As a common agreement characters matching the base ACSII characters are
not prefixed by %A0 and sent as one byte (w/o %00 byte marking the
table). This allows to save hell a lot of a traffic in the Internet as
till now base ASCII chars constitute the main part of the Internet.

Surely you have proof to back up this wild assumption.
problems in some rather particular circumstances. Again - it is not
connected with the Unicode per se, but with decoding UTF-8 transport
stream back to Unicode.

You may find intersting the following threads:
<http://groups.google.com/group/comp..._frm/thread/200ab1e205b57af6/2cbcdf2981216dfd>

If you just had read _and_ understood.


PointedEars
 
J

John W. Kennedy

Thomas said:
Would you care to define "compatible"? In my book, it does not qualify as
being compatible since more than 90% of its characters and code points are
not part of US-ASCII.


If you mean by that a UTF-8 code unit had the same length as the US-ASCII
code unit: no, it has not. US-ASCII is a 7-bit code, code points 0x00 to
0x7F. UTF-7 (which exists) code units have a length of 7 bits, hence
UTF-7 is _downwards_ compatible to US-ASCII (meaning that every US-ASCII
character code sequence matches the UTF-7 encoding for code points of the
same characters in Unicode, U+0000 to U+007F) and is the only UTF (Unicode
Transformation Format) that has this particular property.
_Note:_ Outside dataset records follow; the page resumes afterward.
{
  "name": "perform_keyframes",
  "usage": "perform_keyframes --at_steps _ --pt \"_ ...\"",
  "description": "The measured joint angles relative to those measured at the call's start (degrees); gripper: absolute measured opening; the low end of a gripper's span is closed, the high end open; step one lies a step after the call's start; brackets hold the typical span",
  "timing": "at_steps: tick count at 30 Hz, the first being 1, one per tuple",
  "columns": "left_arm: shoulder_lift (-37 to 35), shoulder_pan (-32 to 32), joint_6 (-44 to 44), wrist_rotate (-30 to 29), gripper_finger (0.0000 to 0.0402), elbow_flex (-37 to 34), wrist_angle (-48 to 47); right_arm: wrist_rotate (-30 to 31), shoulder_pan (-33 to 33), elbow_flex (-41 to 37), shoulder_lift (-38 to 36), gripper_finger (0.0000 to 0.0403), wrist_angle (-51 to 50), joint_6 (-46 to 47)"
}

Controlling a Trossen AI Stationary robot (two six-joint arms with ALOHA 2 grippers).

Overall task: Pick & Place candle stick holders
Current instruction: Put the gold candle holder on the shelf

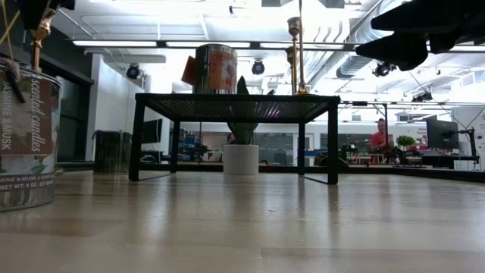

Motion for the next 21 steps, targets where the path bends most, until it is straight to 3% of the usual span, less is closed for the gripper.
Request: perform_keyframes --at_steps 21 --pt "0.25 1.12 3.98 -3.22 0.014 -0.11 4.4 0.0 -0.01 0.0 0.0 0.0362 0.0 0.0"
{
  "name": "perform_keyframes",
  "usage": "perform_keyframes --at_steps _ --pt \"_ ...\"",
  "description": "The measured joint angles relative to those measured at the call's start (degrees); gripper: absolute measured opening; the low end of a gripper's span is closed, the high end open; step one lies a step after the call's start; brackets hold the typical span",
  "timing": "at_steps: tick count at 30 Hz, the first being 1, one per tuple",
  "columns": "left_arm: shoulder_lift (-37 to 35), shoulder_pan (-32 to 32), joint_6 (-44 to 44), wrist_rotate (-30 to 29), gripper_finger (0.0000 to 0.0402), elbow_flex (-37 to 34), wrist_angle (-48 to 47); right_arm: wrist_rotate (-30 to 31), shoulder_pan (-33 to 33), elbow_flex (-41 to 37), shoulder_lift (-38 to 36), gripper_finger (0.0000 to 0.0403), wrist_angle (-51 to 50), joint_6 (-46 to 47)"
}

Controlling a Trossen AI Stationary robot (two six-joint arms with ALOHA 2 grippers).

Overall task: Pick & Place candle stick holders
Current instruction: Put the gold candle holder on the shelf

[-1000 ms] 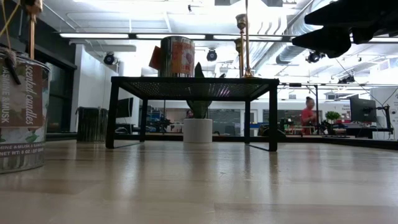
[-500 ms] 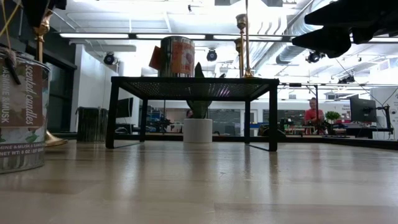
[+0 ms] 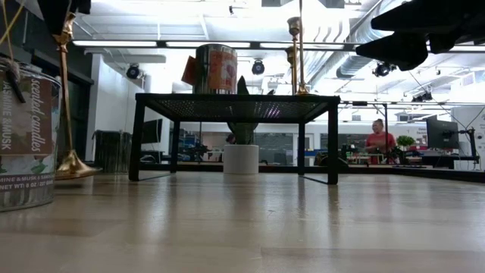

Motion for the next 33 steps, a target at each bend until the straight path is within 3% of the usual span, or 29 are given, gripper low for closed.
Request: perform_keyframes --at_steps 33 --pt "-0.01 0.04 15.29 -0.3 0.0141 0.02 5.13 0.0 0.01 0.0 0.0 0.0362 0.0 0.0"
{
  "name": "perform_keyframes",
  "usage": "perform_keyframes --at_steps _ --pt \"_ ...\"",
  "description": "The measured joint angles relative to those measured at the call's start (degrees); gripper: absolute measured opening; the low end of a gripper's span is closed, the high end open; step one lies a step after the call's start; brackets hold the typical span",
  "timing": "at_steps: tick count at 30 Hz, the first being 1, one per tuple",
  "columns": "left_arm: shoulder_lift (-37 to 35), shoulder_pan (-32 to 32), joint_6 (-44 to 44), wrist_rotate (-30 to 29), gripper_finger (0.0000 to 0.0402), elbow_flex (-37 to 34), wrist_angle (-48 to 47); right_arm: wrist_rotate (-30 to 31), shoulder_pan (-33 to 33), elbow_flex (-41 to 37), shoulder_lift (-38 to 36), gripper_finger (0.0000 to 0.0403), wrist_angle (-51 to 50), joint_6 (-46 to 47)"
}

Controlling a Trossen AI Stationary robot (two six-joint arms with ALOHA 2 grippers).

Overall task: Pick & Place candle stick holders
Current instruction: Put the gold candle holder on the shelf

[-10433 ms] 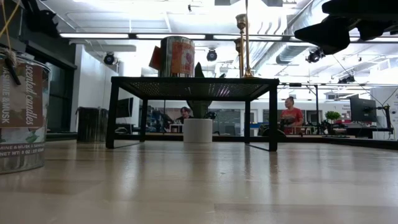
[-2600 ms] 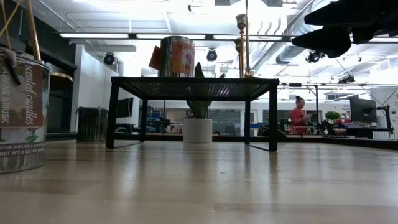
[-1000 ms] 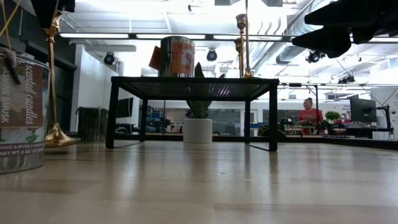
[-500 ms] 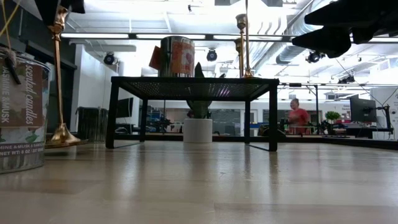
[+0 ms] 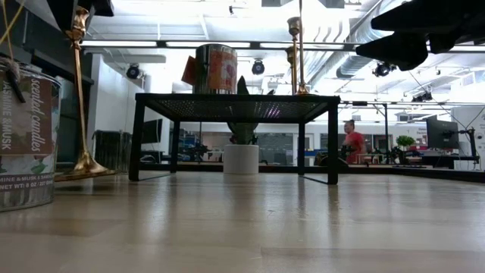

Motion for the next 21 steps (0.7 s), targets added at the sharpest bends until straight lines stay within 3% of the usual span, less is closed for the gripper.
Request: perform_keyframes --at_steps 21 --pt "-0.1 2.67 4.35 0.96 0.0152 -2.5 4.06 0.0 -0.01 0.0 0.0 0.0362 0.0 0.0"
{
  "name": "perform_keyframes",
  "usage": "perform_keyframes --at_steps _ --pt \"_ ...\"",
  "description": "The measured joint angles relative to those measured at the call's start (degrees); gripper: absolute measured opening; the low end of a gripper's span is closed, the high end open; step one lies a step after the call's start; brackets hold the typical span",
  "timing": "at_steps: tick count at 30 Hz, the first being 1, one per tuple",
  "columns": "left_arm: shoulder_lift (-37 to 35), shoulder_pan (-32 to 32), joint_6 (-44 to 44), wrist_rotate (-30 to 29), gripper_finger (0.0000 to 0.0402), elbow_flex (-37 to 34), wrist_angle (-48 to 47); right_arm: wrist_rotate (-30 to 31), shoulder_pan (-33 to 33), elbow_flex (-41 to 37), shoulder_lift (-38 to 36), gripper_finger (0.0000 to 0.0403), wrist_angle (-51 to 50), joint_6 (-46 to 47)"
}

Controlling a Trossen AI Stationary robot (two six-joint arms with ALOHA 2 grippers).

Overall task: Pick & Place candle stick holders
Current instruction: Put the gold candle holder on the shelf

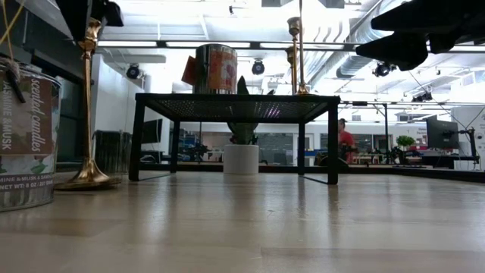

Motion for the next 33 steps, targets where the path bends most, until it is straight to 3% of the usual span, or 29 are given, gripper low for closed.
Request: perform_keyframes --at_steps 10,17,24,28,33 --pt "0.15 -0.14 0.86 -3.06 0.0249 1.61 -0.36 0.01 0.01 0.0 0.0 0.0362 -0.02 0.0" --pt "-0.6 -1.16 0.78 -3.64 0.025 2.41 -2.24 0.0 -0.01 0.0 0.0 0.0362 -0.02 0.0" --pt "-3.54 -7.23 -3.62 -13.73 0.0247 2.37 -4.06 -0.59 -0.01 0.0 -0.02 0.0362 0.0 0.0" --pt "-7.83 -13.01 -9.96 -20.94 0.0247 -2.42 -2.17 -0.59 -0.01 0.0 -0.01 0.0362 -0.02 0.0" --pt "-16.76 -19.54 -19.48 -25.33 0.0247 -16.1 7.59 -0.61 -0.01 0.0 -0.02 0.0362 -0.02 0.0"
Not quite. If that were literally so, UTF-7 would have no way to encode
any character outside of US-ASCII. In fact, '+' is used as an escape
character, and a literal '+' must be encoded (as '+-'). Furthermore, in
practice, UTF-7 may encode other US-ASCII characters, for transmission
across channels where those characters are deemed unsafe.

--
John W. Kennedy
"But now is a new thing which is very old--
that the rich make themselves richer and not poorer,
which is the true Gospel, for the poor's sake."
-- Charles Williams. "Judgement at Chelmsford"
 
T

Thomas 'PointedEars' Lahn

John said:
Not quite. If that were literally so, UTF-7 would have no way to encode
any character outside of US-ASCII.

I don't think so. If that were so, characters outside of US-ASCII would
only require more "UTF-7" code units. However, it turns out that in real
UTF-7, characters outside of US-ASCII have to "be encoded in UTF-16 and
then in modified base64" (Wikipedia).
In fact, '+' is used as an escape character, and a literal '+' must be
encoded (as '+-').

True, my bad. From the term of UTF-7 I falsely inferred encoding would take
place in the way of the other UTFs, using a fixed size code for all code
points and more code units only if required by the code point.